Try it. Transcribe the entries below exactly, starting with the line that has "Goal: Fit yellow" and stopping after the line that has "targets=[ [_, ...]"; no pictures belong in the copy.

::::::::

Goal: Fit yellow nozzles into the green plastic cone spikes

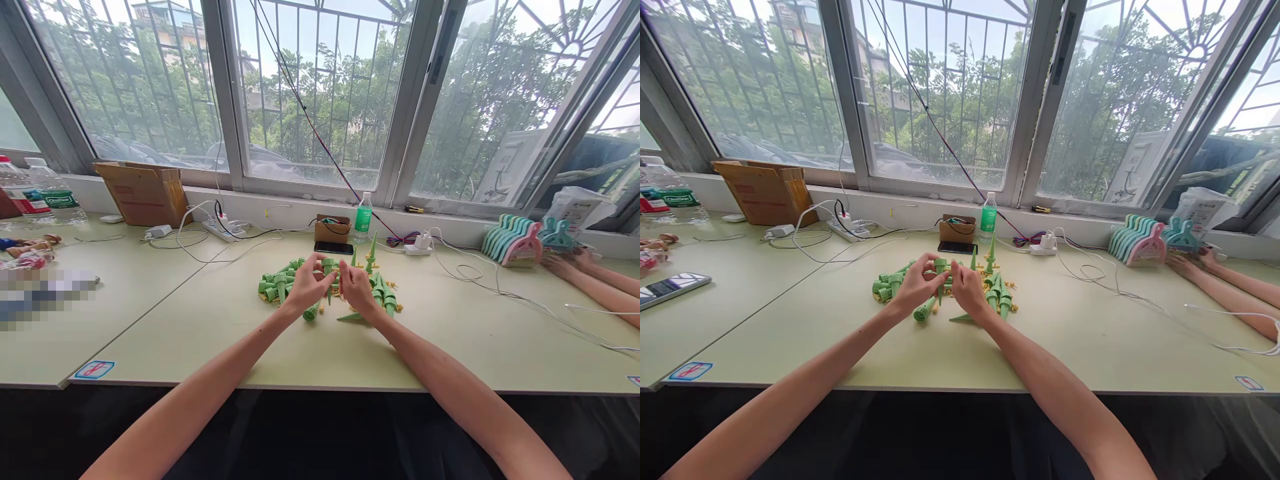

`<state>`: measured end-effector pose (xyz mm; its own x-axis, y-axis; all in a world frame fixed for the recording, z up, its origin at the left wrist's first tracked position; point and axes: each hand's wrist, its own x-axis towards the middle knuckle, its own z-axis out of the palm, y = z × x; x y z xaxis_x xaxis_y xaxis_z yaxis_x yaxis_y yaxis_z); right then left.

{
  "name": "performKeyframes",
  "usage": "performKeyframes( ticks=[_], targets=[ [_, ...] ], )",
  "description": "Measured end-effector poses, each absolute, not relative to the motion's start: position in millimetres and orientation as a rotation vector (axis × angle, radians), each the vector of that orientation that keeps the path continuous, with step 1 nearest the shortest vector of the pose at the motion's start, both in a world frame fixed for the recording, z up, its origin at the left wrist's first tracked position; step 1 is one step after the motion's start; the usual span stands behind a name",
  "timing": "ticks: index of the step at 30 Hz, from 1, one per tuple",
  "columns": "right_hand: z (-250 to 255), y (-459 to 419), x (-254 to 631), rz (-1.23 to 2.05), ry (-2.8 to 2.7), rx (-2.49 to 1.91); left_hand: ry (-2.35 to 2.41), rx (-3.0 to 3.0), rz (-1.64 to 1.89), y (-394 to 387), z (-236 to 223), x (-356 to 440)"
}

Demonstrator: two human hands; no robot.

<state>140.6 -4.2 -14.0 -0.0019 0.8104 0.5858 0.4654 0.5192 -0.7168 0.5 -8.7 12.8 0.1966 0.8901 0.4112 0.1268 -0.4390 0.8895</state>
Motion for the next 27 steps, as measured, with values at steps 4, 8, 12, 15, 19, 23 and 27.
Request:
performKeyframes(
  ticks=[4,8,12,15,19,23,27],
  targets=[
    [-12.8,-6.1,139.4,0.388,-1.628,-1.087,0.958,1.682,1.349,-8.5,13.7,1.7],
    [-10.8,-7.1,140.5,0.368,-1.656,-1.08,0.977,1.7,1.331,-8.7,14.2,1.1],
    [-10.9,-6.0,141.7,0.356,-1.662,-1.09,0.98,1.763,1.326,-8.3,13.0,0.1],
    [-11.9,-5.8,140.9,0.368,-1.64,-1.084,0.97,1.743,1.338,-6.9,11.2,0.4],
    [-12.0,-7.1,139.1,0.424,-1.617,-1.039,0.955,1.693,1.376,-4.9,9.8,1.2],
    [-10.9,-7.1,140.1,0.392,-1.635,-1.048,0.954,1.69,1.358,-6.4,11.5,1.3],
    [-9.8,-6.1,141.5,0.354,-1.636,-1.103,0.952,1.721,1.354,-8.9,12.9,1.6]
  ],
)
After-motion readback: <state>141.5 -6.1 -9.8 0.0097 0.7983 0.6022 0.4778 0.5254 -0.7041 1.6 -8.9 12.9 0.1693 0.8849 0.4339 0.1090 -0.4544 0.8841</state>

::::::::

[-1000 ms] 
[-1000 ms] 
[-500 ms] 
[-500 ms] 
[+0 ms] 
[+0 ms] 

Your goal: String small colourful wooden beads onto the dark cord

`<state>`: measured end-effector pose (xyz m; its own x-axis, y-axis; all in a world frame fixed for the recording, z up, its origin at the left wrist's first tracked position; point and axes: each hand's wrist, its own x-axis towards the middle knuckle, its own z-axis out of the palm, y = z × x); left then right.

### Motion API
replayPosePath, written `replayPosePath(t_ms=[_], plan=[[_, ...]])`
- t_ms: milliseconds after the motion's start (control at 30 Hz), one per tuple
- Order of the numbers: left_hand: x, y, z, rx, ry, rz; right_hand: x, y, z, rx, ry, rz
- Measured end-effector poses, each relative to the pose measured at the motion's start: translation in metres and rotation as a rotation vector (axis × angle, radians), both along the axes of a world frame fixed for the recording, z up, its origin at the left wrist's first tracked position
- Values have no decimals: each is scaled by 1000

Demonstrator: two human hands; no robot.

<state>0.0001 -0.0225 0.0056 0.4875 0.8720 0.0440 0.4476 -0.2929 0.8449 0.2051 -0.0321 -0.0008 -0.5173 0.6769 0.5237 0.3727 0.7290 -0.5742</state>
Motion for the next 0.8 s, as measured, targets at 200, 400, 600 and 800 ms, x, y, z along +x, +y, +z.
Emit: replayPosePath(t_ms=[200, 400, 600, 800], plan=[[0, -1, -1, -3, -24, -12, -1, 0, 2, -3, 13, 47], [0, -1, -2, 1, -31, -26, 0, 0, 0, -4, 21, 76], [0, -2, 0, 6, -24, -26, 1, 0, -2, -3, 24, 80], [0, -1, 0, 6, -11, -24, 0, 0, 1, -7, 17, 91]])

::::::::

Result.
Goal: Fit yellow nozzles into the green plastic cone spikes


`<state>`: measured end-effector pose (xyz mm; its own x-axis, y-axis; all in a world frame fixed for the recording, z up, its origin at the left wrist's first tracked position; point and axes: each hand's wrist, its own x-axis towards the middle knuckle, its own z-axis out of the palm, y = z × x; x y z xaxis_x xaxis_y xaxis_z yaxis_x yaxis_y yaxis_z); right then left.

{
  "name": "performKeyframes",
  "usage": "performKeyframes( ticks=[_], targets=[ [_, ...] ], )",

There's nothing left to add to the answer.